Page 9 of Gain


  Don says nothing. Just stares ahead, through the cars, at the other side of the tracks, a place whose existence he has begun to doubt. He considers having an asthma attack.

  Ellen nudges Tim in the ribs, a broad gesture visible even in the rearview mirror. “Daddy’s pissed.”

  “He’s not pissed. Pissed means drunk.”

  “Does not. That’s shit-faced.” Semi-suppressed giggles, covert glances monitoring to see if she’s over the line. She knows she’s over.

  At least the two of them have the excuse of actually being children. The only guiltless people in the culture of permanent adolescence are the adolescents. All day long, he has to deal with exactly this kind of acting out. Gets it from colleagues and donors alike. They all want to stamp their feet, throw a little tantrum, and get away with it. And his job is to stroke them for doing so. Good boy. Clever boy! Now just write me the check, will you?

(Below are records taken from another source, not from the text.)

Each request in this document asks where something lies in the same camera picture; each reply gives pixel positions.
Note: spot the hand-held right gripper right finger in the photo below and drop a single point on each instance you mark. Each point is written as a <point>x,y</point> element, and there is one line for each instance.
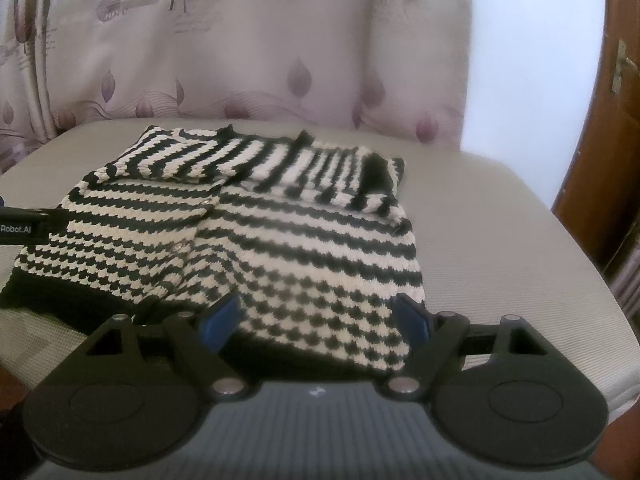
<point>412,317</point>

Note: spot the brown wooden door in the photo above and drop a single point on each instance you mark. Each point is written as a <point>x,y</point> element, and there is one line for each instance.
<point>600,160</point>

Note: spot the pink leaf print curtain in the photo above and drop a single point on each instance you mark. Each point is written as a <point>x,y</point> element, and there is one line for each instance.
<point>250,50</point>

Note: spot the black and white striped sweater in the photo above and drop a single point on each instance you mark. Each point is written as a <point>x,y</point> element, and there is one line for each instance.
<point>300,240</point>

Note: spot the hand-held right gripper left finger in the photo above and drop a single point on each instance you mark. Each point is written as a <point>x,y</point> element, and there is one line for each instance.
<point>222,317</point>

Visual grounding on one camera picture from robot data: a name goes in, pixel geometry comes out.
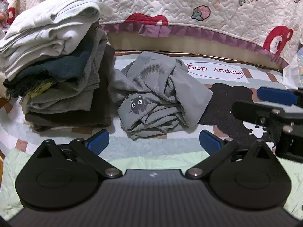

  Every other lunch, he has to listen to some smartass drawl, “Say, Don. Why do you call what you do ‘Development’? Don’t you think you oughta just call it ‘Fund-raising’?” So pleased with themselves. So proud of their Midwestern caginess, guffawing with bits of baby back rib stuck between their teeth, baby back rib that Don pays for. His job is to laugh along, make the potential benefactor feel that he’s Milton Berle.

  And after a hard day’s development, he’s supposed to go out on some big-budget adolescent fantasy date with his current girlfriend. Forty-six years old, and he’s got a damn girlfriend. A twenty-eight-year-old arrested-development girlfriend who can’t stand his kids because he lets them get away with all the crap he won’t let her get away with. A girlfriend who’s jealous of his ex-wife, and an ex-wife who hates him for spending their entire marriage oppressing her.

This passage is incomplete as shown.